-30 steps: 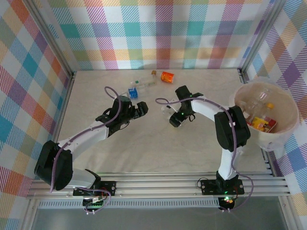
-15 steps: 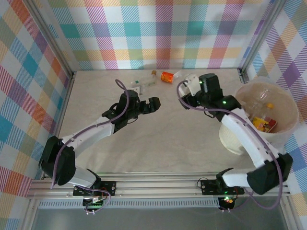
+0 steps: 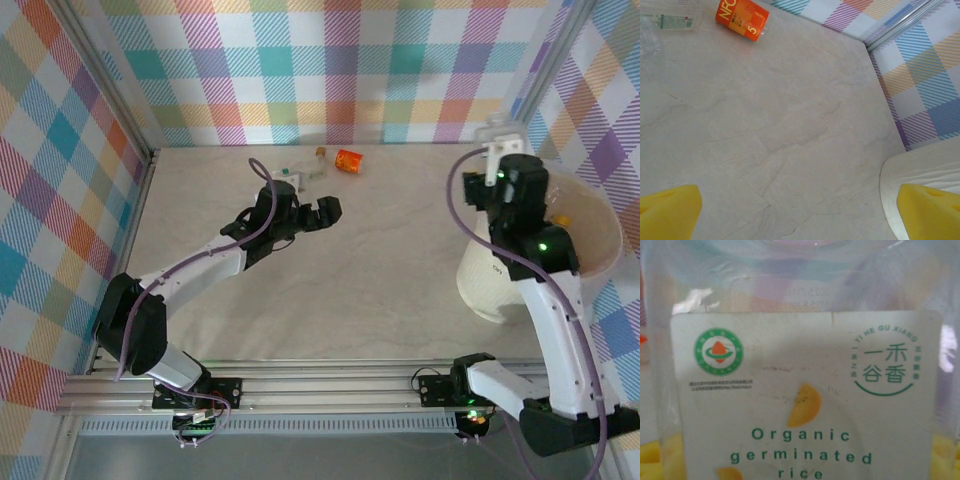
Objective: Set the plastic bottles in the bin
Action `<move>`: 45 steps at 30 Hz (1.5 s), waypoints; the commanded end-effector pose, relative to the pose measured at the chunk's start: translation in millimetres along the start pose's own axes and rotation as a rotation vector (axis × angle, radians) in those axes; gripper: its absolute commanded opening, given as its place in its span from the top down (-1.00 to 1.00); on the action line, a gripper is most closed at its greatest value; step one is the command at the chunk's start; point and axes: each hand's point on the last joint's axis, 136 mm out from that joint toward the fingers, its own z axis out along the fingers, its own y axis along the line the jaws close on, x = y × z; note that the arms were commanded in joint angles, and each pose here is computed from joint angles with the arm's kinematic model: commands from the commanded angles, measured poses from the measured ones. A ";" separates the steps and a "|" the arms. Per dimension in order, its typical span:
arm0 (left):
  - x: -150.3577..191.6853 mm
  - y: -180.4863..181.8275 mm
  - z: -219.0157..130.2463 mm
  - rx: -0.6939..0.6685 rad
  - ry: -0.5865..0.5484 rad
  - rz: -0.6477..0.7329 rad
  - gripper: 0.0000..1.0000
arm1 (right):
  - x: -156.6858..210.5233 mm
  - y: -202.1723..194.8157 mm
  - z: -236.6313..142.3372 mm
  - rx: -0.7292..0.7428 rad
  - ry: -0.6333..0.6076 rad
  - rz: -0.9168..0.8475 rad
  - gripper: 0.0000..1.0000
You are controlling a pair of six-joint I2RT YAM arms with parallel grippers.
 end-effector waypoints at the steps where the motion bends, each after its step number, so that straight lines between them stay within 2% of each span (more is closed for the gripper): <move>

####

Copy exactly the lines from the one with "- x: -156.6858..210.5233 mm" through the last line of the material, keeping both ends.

  - x: -156.6858..210.5233 mm
  - y: -202.1723..194.8157 mm
  - z: -236.6313..142.3372 mm
  - rx: -0.7292..0.7428 rad
  - ry: -0.6333..0.6076 rad
  - rz: -0.9168..0.8475 rad
  - gripper: 0.0000..1.0000
You are controlling a pair of six-joint I2RT YAM arms with parallel grippers.
 end-effector waypoints at the steps where the motion bends, each after its step number, so that straight lines between them stay within 2% of each span (more is closed for the gripper): <move>

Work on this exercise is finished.